_Work order_
Restrict the output to the lines below starting at the one that contains "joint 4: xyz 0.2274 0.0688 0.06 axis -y" and ending at the one that contains "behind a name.", and restate them word for word, both ends included.

Stored dataset items
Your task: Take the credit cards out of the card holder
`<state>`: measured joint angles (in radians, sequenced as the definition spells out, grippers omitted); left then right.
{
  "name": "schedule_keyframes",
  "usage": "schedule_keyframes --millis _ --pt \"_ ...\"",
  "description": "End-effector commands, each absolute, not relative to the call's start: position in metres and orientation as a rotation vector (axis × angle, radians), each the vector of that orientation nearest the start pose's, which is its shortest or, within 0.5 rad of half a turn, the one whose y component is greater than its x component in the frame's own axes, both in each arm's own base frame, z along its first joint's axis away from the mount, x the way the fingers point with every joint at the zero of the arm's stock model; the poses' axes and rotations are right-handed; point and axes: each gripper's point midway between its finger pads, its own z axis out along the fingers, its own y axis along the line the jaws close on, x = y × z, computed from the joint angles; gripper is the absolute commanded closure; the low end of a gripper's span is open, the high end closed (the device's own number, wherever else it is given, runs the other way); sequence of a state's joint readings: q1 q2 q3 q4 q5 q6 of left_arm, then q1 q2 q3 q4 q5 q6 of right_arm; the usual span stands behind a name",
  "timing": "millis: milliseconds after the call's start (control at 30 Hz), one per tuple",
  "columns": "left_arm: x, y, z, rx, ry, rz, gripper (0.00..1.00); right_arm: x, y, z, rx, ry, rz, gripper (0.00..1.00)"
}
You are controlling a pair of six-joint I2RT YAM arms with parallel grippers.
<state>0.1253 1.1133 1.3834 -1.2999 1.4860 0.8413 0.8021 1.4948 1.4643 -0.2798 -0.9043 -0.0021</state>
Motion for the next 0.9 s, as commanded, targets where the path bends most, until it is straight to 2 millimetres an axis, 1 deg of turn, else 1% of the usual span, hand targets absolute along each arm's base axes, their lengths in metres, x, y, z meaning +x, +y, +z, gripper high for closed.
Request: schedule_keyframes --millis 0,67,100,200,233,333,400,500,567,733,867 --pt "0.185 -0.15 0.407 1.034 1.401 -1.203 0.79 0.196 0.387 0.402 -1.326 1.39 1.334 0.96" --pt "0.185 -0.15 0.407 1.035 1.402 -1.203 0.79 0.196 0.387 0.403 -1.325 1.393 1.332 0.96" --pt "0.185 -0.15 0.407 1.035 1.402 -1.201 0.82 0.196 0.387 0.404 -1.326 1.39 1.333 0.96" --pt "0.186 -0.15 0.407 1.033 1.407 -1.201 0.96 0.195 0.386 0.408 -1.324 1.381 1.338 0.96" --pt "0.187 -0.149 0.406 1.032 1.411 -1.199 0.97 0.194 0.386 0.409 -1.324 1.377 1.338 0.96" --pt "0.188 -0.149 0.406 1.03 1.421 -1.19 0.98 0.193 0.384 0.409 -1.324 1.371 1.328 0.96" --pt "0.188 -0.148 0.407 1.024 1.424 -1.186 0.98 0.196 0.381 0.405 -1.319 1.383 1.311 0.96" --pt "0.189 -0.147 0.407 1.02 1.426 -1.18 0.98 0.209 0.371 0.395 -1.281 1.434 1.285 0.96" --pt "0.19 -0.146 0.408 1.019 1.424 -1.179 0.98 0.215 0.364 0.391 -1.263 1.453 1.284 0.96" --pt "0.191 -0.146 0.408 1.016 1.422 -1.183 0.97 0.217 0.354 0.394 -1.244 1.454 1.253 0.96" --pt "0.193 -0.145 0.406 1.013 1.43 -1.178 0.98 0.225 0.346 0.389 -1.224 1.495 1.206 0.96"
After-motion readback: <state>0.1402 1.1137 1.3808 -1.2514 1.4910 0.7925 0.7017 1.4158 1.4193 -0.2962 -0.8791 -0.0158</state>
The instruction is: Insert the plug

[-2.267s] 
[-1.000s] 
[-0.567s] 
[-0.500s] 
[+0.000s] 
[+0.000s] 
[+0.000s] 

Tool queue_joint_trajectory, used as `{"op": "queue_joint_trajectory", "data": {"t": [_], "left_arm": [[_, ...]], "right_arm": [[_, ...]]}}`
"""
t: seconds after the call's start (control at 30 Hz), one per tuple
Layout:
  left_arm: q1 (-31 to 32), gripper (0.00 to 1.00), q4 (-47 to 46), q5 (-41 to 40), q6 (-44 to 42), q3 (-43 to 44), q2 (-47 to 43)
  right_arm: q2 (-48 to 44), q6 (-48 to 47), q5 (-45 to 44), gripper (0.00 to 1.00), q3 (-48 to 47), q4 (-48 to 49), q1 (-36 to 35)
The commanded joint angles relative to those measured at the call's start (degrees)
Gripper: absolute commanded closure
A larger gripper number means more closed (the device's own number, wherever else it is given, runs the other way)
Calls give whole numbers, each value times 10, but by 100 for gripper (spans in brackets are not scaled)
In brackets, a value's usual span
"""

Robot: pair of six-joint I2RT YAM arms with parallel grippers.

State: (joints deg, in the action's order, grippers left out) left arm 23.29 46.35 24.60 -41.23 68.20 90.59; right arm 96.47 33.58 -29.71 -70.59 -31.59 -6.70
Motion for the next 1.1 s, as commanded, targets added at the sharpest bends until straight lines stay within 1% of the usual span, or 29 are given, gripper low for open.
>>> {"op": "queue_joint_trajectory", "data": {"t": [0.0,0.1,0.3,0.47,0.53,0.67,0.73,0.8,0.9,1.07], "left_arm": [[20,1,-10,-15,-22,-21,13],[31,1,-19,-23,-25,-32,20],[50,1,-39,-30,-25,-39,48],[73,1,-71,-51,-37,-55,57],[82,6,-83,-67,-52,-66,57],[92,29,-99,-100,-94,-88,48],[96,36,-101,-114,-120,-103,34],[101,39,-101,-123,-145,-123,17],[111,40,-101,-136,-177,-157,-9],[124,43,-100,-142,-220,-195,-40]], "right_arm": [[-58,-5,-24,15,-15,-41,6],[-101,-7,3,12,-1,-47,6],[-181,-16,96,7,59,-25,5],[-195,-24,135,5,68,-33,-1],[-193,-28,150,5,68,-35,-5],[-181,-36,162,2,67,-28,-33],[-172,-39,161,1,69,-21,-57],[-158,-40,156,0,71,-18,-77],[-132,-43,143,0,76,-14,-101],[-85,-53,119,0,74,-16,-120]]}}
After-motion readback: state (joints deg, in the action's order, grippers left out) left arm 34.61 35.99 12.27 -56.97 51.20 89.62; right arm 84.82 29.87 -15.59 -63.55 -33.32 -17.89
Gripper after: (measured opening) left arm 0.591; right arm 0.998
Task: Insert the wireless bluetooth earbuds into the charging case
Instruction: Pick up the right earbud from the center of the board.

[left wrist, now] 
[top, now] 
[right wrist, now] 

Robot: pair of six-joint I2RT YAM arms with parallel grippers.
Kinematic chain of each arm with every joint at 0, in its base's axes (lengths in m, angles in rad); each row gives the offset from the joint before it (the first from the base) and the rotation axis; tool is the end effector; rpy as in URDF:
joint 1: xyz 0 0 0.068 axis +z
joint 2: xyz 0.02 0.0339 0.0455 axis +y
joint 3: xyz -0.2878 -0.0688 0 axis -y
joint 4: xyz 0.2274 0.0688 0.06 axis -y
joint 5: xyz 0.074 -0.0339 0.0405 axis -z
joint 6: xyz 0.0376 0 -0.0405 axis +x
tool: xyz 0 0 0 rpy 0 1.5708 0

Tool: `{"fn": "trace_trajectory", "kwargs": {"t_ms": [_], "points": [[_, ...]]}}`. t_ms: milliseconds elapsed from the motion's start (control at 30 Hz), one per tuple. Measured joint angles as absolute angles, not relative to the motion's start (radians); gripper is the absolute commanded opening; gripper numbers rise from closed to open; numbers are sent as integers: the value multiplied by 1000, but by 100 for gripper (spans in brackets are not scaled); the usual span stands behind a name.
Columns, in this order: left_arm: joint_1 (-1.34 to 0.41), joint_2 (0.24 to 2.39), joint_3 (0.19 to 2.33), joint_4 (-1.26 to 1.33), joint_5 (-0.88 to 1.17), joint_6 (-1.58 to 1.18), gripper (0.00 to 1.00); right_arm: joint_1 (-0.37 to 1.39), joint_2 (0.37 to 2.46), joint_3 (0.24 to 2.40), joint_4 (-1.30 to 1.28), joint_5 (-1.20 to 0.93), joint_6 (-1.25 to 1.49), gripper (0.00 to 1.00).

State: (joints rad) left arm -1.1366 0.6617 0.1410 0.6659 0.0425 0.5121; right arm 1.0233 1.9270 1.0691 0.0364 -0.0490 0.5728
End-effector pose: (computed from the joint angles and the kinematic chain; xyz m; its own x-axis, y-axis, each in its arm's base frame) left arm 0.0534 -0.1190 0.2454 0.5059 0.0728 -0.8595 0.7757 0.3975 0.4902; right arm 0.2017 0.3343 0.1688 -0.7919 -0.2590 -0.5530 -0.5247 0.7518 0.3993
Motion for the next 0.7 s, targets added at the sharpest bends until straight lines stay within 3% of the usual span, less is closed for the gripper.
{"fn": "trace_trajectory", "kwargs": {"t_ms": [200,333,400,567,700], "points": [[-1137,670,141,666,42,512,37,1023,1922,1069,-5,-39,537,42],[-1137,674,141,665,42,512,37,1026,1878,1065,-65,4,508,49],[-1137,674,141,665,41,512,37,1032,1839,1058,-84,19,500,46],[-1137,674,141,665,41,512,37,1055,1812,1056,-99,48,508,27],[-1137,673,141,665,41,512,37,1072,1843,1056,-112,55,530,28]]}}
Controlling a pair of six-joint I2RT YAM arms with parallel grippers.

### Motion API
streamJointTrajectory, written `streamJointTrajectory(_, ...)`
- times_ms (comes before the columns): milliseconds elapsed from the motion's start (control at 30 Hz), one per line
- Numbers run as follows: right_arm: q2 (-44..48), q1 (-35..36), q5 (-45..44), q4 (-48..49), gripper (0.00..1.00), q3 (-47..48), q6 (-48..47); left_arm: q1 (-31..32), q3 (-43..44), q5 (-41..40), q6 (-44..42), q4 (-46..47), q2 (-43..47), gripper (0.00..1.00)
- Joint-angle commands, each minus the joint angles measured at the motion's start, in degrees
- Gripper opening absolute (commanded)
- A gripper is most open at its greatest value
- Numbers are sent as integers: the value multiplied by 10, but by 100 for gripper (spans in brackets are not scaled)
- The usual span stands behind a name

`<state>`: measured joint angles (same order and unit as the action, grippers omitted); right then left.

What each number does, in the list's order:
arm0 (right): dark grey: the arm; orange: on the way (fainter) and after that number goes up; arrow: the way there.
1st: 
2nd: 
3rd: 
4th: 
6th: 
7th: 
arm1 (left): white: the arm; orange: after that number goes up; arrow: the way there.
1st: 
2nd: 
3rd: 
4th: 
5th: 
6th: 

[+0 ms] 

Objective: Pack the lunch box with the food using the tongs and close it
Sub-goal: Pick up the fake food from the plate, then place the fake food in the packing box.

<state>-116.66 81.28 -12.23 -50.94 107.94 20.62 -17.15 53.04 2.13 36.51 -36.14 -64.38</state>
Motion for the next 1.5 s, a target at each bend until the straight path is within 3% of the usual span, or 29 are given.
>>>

_Response area_
joint 4: xyz 0.2274 0.0688 0.06 axis -y
joint 5: xyz 0.074 -0.0339 0.0405 axis -z
joint 6: xyz 0.0376 0 -0.0405 axis +x
tool: xyz 0 0 0 rpy 0 1.5708 0

Tool: `{"fn": "trace_trajectory", "kwargs": {"t_ms": [_], "points": [[_, ...]]}}`. t_ms: milliseconds elapsed from the motion's start (control at 30 Hz), one per tuple. Measured joint angles as absolute angles, not relative to the motion's start (radians); gripper is the absolute commanded opening; gripper numbers rise from closed to open; numbers are sent as integers: the value multiplied by 1000, but by 100 for gripper (spans in brackets are not scaled); the usual span stands behind a name.

This exercise has now been completed.